▸ ASSIGNED TASK: Where does the string "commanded" appear in the material? Copy each line that holds it.

▸ SUPPLIED MATERIAL:

******************************

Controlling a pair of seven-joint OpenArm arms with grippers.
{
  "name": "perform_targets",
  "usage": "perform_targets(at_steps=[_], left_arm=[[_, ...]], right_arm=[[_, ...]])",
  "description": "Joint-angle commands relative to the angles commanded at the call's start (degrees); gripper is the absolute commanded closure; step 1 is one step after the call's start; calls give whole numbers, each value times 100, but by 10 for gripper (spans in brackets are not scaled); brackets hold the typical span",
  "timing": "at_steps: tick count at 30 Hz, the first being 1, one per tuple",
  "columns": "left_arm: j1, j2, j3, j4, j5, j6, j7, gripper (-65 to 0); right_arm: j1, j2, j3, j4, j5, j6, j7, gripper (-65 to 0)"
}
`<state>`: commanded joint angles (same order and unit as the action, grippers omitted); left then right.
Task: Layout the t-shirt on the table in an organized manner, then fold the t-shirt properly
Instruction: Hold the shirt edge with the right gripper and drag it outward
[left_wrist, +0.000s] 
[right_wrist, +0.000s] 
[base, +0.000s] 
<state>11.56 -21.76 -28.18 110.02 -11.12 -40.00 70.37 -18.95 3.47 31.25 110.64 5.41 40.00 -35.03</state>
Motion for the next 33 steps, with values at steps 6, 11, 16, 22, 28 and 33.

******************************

▸ EXPECTED ANSWER:
  "description": "Joint-angle commands relative to the angles commanded at the call's start (degrees); gripper is the absolute commanded closure; step 1 is one step after the call's start; calls give whole numbers, each value times 100, but by 10 for gripper (spans in brackets are not scaled); brackets hold the typical span",
`<state>`: commanded joint angles (same order and unit as the action, grippers omitted); left then right.

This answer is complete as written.